Task to complete – Set down the data below from its first line to the line holding "the wooden floor?", inclusive; omit all pictures.
= = = =
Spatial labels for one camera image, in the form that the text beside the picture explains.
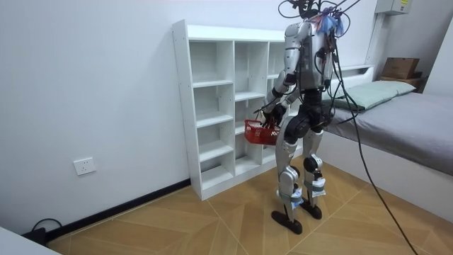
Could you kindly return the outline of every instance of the wooden floor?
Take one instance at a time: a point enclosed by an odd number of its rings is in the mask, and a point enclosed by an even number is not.
[[[370,185],[327,164],[323,172],[323,219],[297,208],[301,235],[270,218],[273,210],[282,210],[273,169],[206,201],[185,188],[49,246],[70,255],[411,254]],[[453,224],[383,195],[419,254],[453,254]]]

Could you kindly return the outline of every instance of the wall outlet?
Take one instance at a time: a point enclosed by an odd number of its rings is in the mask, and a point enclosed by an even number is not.
[[[93,158],[74,161],[77,175],[87,174],[96,171]]]

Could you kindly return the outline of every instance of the red plastic basket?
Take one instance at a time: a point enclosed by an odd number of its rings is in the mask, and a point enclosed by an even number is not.
[[[257,145],[275,145],[280,132],[278,127],[266,128],[259,120],[246,120],[246,139]]]

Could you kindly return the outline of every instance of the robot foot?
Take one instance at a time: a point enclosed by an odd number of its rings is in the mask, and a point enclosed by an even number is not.
[[[320,220],[323,218],[323,212],[317,205],[312,207],[310,202],[307,199],[305,199],[305,198],[302,198],[302,199],[304,199],[304,202],[300,205],[300,207],[302,207],[304,210],[306,210],[311,216],[313,216],[313,218],[315,218],[317,220]]]
[[[298,222],[297,220],[294,220],[294,222],[291,222],[288,220],[288,216],[286,216],[286,214],[278,212],[278,211],[273,211],[270,214],[270,216],[278,224],[293,231],[295,234],[302,234],[302,224],[300,224],[300,222]]]

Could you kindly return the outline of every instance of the mattress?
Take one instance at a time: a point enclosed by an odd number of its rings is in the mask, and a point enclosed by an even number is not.
[[[453,98],[409,93],[359,113],[362,144],[453,176]],[[351,117],[336,109],[327,132],[357,141]]]

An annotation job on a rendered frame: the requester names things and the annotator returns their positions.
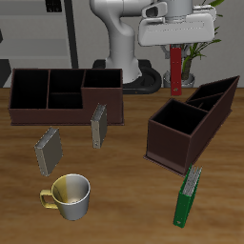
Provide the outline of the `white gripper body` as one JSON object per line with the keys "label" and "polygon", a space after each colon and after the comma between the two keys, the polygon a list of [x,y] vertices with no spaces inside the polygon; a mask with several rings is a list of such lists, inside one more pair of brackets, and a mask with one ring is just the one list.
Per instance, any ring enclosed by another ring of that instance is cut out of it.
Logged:
{"label": "white gripper body", "polygon": [[208,42],[214,39],[216,10],[211,5],[194,6],[193,13],[171,23],[165,16],[143,18],[139,24],[141,46]]}

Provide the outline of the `red book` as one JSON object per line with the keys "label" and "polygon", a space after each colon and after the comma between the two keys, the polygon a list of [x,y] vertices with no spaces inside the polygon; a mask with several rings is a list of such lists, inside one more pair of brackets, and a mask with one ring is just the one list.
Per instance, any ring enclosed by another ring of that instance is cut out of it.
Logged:
{"label": "red book", "polygon": [[181,94],[181,47],[170,45],[171,95]]}

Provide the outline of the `grey book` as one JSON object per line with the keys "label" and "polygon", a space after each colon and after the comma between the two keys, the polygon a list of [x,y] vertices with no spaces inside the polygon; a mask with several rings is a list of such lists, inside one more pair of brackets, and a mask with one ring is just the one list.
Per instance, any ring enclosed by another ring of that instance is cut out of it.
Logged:
{"label": "grey book", "polygon": [[40,173],[49,176],[63,156],[59,130],[53,127],[34,146]]}
{"label": "grey book", "polygon": [[98,104],[91,118],[92,146],[100,149],[107,133],[107,106]]}

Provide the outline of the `pot plant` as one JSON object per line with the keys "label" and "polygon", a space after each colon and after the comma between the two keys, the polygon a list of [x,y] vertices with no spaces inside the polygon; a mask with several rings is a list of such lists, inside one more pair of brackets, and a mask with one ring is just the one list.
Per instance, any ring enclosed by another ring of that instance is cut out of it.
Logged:
{"label": "pot plant", "polygon": [[[208,5],[212,7],[216,7],[220,5],[224,0],[214,0]],[[182,88],[192,88],[194,85],[194,75],[190,73],[192,61],[194,58],[199,56],[200,60],[203,56],[206,57],[206,55],[202,54],[201,51],[208,47],[211,44],[220,42],[220,39],[214,38],[210,42],[198,42],[193,43],[190,46],[190,49],[187,51],[187,53],[181,52],[181,86]],[[163,87],[164,88],[170,88],[171,87],[171,72],[166,71],[163,75]]]}

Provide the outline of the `grey shelf unit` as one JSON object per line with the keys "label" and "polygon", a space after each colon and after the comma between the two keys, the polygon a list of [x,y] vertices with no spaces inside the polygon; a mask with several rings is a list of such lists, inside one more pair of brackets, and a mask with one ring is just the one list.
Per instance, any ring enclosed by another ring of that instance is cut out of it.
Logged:
{"label": "grey shelf unit", "polygon": [[77,69],[72,0],[0,0],[0,59]]}

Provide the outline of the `yellow and white mug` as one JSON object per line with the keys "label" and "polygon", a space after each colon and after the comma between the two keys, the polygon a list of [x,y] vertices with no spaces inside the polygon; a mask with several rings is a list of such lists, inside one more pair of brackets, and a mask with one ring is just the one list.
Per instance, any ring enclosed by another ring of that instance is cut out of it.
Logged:
{"label": "yellow and white mug", "polygon": [[91,185],[83,175],[70,173],[56,179],[50,190],[39,194],[46,209],[58,210],[70,221],[82,218],[89,208]]}

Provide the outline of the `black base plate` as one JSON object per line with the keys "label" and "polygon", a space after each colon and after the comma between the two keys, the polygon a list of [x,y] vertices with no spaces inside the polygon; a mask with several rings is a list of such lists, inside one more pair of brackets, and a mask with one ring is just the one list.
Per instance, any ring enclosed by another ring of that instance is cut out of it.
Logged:
{"label": "black base plate", "polygon": [[123,94],[151,94],[161,87],[161,76],[152,68],[149,60],[119,62],[108,58],[96,60],[86,73],[84,85],[101,90],[107,96]]}
= = = =
Problem solution –
Spatial labels for one camera image, in the form that the text beside the picture explains.
Could you kindly return the outline of every instance of the wooden floor?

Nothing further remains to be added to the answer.